Problem: List all lines in the material below that contain "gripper".
[Start of section]
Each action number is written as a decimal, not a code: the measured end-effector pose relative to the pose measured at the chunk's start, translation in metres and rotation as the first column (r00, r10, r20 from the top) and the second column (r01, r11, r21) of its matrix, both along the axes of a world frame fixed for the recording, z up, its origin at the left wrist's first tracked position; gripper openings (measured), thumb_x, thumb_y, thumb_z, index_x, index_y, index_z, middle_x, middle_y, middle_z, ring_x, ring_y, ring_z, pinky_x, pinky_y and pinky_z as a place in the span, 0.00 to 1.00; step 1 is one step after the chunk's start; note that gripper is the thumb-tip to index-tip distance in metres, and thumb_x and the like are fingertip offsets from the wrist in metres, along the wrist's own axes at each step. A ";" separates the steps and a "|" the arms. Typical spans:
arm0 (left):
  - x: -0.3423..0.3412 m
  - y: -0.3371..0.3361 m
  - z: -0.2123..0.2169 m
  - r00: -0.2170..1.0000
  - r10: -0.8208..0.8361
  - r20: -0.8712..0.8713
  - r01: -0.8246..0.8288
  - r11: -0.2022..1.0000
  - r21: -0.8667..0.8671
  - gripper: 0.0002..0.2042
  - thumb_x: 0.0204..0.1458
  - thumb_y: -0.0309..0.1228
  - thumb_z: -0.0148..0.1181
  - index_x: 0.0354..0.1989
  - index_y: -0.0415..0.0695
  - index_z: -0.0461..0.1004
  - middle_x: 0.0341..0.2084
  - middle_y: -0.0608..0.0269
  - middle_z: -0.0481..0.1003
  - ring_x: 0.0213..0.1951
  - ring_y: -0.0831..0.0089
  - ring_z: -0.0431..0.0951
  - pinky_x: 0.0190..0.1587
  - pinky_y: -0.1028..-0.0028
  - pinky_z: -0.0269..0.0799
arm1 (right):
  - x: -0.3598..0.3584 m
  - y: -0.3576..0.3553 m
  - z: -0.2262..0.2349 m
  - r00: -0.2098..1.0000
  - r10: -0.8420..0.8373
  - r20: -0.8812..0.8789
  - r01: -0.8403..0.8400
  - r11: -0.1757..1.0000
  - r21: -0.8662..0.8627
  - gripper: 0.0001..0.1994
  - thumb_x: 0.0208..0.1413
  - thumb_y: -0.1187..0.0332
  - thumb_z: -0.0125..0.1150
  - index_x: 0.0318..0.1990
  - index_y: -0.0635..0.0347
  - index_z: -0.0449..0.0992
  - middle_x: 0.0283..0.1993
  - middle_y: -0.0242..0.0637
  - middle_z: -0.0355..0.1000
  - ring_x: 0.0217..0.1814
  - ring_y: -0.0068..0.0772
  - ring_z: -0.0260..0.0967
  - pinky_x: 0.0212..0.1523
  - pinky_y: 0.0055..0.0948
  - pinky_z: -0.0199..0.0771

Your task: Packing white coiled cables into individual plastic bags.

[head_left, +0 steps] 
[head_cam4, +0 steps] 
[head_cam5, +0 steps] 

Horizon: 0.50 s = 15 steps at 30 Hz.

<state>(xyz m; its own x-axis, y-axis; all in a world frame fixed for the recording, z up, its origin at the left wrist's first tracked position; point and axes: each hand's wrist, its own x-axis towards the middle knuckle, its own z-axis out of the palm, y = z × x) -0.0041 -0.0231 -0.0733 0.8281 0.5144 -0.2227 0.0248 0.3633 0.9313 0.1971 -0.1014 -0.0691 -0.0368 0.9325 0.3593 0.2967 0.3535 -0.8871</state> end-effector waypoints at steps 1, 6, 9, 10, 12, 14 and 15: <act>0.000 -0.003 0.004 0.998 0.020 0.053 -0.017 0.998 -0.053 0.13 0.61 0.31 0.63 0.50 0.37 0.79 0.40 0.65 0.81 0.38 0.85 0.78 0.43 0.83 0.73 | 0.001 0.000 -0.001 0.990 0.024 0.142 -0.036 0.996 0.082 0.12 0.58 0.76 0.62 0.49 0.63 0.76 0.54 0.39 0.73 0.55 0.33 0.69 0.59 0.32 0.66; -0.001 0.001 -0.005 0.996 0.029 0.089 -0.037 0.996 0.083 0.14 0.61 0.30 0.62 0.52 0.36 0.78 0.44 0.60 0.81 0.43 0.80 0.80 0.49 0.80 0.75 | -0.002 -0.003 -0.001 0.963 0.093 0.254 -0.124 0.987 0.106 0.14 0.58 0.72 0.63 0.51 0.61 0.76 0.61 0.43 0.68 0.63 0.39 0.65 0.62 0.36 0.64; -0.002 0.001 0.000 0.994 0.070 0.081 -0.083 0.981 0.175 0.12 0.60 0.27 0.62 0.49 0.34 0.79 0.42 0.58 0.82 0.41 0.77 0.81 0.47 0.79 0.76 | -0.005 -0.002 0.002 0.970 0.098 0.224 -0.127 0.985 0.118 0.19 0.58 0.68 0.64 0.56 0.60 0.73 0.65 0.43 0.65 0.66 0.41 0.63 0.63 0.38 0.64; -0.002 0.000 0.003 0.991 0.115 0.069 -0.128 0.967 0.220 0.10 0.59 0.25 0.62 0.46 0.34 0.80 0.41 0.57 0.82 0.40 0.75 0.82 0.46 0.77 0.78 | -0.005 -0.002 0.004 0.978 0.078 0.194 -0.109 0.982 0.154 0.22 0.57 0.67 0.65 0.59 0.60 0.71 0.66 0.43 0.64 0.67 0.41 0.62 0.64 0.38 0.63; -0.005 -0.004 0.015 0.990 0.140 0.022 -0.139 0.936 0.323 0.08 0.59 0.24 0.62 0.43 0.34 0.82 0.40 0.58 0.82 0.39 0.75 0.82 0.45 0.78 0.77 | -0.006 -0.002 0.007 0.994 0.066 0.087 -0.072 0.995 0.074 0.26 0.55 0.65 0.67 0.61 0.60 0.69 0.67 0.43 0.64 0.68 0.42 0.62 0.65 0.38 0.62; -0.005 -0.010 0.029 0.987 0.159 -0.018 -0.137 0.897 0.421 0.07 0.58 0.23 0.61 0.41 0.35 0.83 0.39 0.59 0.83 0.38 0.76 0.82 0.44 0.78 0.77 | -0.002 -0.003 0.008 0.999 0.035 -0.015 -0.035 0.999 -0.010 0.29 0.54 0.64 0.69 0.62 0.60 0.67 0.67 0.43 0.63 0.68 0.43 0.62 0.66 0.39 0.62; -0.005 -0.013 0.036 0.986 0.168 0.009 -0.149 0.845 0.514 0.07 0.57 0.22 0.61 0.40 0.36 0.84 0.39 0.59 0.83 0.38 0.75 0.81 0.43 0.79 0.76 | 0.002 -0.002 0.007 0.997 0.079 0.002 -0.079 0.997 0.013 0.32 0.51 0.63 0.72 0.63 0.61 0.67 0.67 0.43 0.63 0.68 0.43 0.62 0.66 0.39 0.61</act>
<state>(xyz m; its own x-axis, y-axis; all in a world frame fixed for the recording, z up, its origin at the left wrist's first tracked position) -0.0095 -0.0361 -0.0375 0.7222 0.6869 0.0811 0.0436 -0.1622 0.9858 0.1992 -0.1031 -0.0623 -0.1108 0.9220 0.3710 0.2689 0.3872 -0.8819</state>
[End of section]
Exercise solution:
Each action number is written as a decimal, not a code: the measured end-effector pose relative to the pose measured at the chunk's start, translation in metres and rotation as the first column (r00, r10, r20 from the top) and the second column (r01, r11, r21) of its matrix, both along the axes of a world frame fixed for the recording, z up, its origin at the left wrist's first tracked position; gripper openings (measured), thumb_x, thumb_y, thumb_z, index_x, index_y, index_z, middle_x, middle_y, middle_z, ring_x, ring_y, ring_z, pinky_x, pinky_y and pinky_z as a place in the span, 0.00 to 1.00; step 1 is one step after the chunk's start; note that gripper is the thumb-tip to index-tip distance in metres, and thumb_x and the like are fingertip offsets from the wrist in metres, along the wrist's own axes at each step. A ";" separates the steps and a "|" the arms. Typical spans:
  - gripper: 0.0002..0.2042
  - gripper: 0.0001..0.1994

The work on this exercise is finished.